Try it:
In the entries that follow, how many lines include the string "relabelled"? The answer is the number only.

(Dataset items)
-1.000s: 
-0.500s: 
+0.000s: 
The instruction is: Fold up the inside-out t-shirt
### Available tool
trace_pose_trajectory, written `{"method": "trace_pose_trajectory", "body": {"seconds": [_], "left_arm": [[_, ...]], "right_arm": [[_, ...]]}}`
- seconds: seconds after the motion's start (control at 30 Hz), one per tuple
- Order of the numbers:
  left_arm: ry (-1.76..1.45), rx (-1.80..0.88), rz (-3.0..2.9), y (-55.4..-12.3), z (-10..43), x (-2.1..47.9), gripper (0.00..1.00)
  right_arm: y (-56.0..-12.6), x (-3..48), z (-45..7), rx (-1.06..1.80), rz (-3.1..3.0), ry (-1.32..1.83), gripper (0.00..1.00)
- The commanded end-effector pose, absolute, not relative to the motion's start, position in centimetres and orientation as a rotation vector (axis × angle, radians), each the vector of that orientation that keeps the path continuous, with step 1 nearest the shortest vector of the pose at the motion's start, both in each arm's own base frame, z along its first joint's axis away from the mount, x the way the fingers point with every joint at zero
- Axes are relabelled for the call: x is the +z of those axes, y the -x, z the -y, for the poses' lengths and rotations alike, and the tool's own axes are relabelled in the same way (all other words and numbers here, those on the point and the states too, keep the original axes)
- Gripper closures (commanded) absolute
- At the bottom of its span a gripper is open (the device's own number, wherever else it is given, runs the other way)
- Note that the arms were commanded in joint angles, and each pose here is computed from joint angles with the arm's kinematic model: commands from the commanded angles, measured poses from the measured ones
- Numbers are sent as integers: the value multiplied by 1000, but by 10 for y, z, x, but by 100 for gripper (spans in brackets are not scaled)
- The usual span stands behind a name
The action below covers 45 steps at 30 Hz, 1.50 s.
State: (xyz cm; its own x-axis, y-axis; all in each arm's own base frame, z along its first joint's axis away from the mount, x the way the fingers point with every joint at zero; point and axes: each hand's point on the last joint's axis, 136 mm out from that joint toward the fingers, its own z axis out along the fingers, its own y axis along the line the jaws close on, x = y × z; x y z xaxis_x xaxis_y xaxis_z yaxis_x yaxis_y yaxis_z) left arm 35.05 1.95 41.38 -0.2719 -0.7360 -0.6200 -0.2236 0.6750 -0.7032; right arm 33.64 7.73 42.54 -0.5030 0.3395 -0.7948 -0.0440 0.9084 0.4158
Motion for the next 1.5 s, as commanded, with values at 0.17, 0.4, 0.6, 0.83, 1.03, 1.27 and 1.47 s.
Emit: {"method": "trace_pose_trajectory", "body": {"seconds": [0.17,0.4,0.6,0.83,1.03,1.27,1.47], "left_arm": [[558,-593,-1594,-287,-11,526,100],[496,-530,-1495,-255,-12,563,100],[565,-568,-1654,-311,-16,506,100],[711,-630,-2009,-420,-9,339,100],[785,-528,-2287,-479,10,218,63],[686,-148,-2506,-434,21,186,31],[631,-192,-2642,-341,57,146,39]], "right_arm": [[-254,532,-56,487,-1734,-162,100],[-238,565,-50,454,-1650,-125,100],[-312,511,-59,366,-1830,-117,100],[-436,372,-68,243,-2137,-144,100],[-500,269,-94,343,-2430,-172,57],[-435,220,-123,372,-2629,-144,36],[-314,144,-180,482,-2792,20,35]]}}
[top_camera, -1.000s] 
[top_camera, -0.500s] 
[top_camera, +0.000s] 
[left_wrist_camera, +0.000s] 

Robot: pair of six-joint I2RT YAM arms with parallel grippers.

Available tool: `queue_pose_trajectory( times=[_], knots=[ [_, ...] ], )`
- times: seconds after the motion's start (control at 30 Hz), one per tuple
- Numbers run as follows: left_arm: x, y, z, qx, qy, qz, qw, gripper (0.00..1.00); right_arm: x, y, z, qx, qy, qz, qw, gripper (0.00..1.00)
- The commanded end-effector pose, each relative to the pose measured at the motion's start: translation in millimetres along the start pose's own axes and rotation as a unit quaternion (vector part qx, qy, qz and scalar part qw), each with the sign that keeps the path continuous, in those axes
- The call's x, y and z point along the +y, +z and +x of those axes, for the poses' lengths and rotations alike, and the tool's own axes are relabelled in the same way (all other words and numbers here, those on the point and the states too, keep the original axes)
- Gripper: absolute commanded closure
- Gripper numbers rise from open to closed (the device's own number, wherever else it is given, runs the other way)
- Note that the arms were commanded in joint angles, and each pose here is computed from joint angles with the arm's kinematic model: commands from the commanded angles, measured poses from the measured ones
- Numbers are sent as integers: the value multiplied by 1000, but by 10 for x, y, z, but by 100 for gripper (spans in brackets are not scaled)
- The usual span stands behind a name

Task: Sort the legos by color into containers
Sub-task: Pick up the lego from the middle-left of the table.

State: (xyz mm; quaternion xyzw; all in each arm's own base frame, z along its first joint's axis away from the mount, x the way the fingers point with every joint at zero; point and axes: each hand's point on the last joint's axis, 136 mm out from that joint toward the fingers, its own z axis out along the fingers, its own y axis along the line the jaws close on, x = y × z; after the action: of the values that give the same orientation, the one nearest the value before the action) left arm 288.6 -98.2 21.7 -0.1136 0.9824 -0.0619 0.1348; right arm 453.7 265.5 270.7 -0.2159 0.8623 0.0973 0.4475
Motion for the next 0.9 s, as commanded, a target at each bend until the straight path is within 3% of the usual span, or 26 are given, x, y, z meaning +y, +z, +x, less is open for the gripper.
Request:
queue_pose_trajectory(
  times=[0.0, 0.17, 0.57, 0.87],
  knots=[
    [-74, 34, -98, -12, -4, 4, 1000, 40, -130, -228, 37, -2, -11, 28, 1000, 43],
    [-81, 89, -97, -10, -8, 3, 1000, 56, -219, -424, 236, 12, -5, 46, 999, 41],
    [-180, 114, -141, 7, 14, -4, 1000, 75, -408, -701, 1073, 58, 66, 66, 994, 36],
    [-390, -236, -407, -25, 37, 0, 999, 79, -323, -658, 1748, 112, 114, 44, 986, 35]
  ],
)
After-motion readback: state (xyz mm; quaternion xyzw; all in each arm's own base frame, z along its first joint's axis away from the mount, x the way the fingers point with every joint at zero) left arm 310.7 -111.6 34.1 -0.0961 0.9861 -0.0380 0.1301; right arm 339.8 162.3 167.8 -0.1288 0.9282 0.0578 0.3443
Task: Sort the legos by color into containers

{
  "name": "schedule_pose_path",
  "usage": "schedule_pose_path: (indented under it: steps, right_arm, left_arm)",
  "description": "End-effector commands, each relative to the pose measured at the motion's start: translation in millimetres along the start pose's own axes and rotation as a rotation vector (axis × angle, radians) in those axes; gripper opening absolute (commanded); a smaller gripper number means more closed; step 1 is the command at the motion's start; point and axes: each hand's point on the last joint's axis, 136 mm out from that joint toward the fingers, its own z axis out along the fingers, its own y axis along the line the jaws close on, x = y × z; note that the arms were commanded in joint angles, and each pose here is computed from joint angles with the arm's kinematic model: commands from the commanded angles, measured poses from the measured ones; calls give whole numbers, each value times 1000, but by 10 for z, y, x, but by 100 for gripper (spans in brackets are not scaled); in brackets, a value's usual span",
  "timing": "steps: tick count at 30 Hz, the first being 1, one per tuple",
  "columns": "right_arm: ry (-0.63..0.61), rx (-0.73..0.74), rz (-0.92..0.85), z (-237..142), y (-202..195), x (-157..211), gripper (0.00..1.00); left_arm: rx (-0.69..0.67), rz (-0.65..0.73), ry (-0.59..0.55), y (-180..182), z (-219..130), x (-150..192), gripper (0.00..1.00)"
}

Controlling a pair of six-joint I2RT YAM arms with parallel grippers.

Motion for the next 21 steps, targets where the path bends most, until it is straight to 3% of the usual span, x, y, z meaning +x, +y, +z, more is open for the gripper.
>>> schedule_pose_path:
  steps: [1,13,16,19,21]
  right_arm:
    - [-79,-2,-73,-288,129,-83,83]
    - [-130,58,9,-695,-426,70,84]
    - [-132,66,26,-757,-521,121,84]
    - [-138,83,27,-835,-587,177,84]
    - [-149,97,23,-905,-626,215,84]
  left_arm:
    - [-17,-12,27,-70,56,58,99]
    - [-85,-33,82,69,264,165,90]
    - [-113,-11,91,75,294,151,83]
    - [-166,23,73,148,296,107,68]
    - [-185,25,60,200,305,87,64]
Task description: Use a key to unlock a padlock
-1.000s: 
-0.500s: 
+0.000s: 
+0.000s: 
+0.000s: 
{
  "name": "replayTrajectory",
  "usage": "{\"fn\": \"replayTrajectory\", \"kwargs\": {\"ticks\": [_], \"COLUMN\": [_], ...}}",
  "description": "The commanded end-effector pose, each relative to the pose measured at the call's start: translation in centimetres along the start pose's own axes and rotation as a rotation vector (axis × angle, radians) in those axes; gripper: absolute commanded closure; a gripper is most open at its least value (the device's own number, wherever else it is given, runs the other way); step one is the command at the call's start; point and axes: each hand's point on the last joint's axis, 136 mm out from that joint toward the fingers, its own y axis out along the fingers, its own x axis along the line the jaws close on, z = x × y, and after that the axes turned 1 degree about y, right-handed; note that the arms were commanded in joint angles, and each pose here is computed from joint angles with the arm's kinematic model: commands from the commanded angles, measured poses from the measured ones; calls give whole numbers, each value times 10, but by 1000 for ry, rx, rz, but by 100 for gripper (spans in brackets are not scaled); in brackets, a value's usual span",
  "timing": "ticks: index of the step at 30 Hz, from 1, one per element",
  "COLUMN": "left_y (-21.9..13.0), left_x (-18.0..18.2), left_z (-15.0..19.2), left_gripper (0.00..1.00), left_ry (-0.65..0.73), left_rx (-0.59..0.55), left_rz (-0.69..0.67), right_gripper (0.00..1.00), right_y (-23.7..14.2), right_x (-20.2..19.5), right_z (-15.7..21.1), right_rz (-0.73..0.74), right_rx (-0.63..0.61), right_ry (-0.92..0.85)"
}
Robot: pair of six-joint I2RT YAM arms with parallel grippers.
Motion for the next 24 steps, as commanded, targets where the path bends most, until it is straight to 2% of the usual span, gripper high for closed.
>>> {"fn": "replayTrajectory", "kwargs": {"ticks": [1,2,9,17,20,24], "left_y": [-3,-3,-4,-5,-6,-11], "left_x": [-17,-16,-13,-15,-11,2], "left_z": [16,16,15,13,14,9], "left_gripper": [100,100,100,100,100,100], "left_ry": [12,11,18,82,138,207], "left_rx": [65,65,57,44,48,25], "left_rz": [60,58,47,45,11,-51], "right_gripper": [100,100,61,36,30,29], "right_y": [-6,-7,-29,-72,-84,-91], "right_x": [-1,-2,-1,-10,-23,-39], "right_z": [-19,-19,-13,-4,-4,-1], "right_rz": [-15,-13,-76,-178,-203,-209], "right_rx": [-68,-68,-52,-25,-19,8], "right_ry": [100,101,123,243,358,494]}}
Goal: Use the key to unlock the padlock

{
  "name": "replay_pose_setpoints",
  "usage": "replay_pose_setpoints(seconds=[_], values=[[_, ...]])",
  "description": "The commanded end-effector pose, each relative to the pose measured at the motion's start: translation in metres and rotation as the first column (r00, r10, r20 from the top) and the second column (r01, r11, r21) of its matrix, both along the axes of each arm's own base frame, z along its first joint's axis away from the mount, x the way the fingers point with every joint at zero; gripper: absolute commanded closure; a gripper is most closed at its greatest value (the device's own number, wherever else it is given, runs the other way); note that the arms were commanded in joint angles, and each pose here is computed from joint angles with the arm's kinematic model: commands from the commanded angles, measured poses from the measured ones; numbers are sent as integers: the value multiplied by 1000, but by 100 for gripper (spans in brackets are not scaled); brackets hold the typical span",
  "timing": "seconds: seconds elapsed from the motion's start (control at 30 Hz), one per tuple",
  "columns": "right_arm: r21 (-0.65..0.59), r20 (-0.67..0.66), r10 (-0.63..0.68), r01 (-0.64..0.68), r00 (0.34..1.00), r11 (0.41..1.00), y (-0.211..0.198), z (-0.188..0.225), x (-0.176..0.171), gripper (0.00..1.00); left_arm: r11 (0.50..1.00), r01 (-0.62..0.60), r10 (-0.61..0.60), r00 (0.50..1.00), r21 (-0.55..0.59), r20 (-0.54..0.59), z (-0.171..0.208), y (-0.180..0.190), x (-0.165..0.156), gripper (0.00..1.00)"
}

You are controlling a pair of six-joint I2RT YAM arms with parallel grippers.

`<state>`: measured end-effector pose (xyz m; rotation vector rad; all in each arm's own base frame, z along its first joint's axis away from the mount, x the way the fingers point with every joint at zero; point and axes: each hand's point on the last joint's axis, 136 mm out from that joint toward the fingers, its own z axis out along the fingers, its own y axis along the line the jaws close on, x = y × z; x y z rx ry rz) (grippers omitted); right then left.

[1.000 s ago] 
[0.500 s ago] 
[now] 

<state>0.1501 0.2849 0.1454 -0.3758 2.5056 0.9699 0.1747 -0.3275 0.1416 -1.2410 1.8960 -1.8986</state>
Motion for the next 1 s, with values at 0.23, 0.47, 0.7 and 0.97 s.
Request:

Output for this exercise:
2